I Cristiani devono avere ogni cosa in comune?

Atti 2:44-45

In At 2:44-45 leggiamo che nella prima chiesa a Gerusalemme, "tutti quelli che credevano... avevano ogni cosa in comune, vendevano le proprietà e i beni, e li distribuivano a tutti, secondo il bisogno di ciascuno". Inoltre, At 4:32 ribadisce questo atteggiamento, dicendo, "Non vi era chi dicesse sua alcuna delle cose che possedeva ma tutto era il comune fra di loro", e poi in At 4:34-35, "Non c'era nessun bisognoso tra di loro; perché tutti quelli che possedevano poderi o case li vendevano, portavano l'importo delle cose vendute, e lo deponevano ai piedi degli apostoli; poi, veniva distribuito a ciascuno, secondo il bisogno", di cui Barnaba ne è un esempio in At 4:36-37.

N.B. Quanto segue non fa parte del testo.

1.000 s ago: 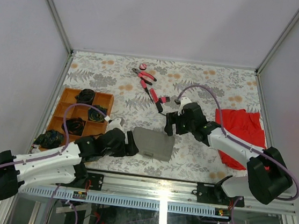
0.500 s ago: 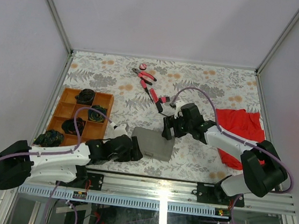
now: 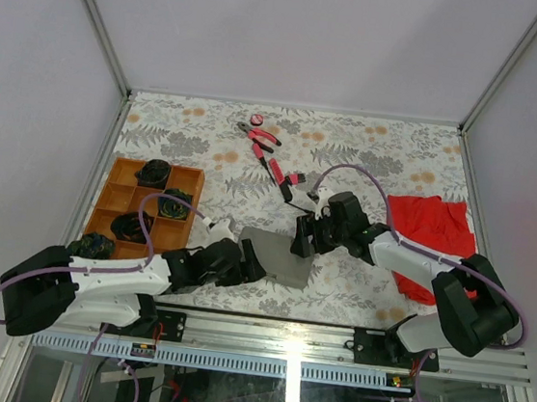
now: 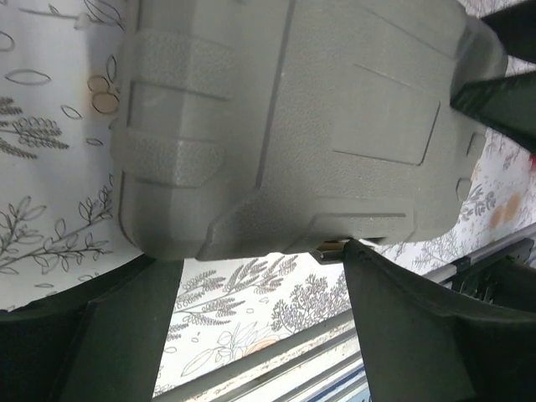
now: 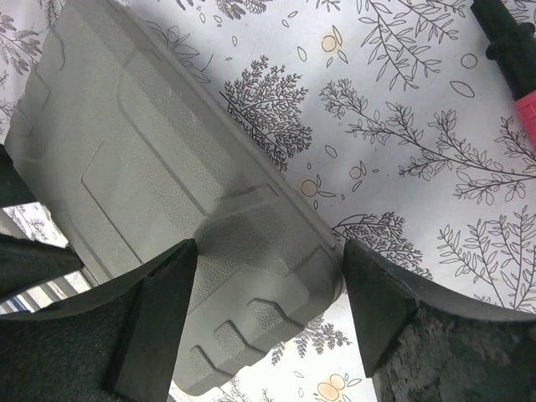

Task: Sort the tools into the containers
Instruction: Adjust the storage box at the center of the board, then open the storage box at the center of the board.

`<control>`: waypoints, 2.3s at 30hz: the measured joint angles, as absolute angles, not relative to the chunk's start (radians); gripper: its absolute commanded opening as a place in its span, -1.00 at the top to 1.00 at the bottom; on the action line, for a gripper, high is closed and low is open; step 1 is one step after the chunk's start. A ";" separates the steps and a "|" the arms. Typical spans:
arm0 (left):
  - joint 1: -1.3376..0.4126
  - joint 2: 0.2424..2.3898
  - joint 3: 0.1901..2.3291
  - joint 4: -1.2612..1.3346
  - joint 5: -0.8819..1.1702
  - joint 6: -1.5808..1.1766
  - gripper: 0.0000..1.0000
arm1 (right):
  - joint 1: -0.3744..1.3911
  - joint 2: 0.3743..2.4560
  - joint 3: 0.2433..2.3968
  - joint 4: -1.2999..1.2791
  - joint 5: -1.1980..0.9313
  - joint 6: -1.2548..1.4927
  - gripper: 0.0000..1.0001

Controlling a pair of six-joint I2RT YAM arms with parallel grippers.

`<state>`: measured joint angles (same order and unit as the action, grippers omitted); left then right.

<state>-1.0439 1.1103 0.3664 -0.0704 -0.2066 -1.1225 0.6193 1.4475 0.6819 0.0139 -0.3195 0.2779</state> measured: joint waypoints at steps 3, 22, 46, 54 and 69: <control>-0.999 1.115 0.366 -0.058 -0.184 -1.113 -0.48 | 0.616 1.427 0.662 0.017 -0.323 0.284 -0.50; -0.806 1.148 0.393 -0.040 -0.125 -0.957 -0.45 | 0.616 1.264 0.496 0.019 -0.395 0.465 -0.24; -0.735 0.981 0.461 -0.076 -0.084 -0.828 -0.51 | 0.634 1.113 0.502 -0.022 -0.132 0.487 -0.56; -0.732 1.042 0.385 0.024 -0.012 -0.864 -0.44 | 0.634 1.217 0.501 0.121 -0.239 0.491 -0.49; -0.732 1.110 0.313 0.178 0.073 -0.929 -0.03 | 0.634 1.281 0.501 0.190 -0.283 0.498 -0.45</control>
<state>-0.7322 1.1103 0.3130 0.1776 0.0727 -0.9295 0.6342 1.2812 0.5007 0.1898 -0.2832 0.4984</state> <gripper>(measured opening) 0.532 0.731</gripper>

Però, questi brani descrivono le pratiche della prima chiesa, e non prescrivono queste pratiche come norme per tutti nel futuro. Nessuno fu costretto a vendere quello che aveva, ma tutti lo facevano secondo il proprio desiderio, come Pietro disse a Anania in At 5:4. Anche il "tutti" non può essere assoluto, perché Maria la madre di Marco aveva ancora la sua casa in At 12:12. Però, con questo non dobbiamo rinnegare l'importanza di dare generosamente e gioiosamente a quelli che hanno più bisogno di noi (2Cor 8-9), e anche se possediamo dei beni di metterli a disposizione di altri Cristiani (come fece la madre di Marco). E dobbiamo non soltanto credere che dare sia importante, ma dobbiamo anche dare generosamente, una pratica purtroppo mancante in molte chiese oggi. Una chiesa riempita dallo Spirito Santo risponderà subito a qualsiasi bisogno in mezzo ai membri, per supplire al bisogno. Avere ogni cosa in comune non è necessario per fare questo; solo lo Spirito Santo che possediamo e che cambiare il nostro modo di pensare è necessario, affinché non riteniamo di non possedere niente, ma che Dio possieda tutto e affidi tutto a noi per fare del bene.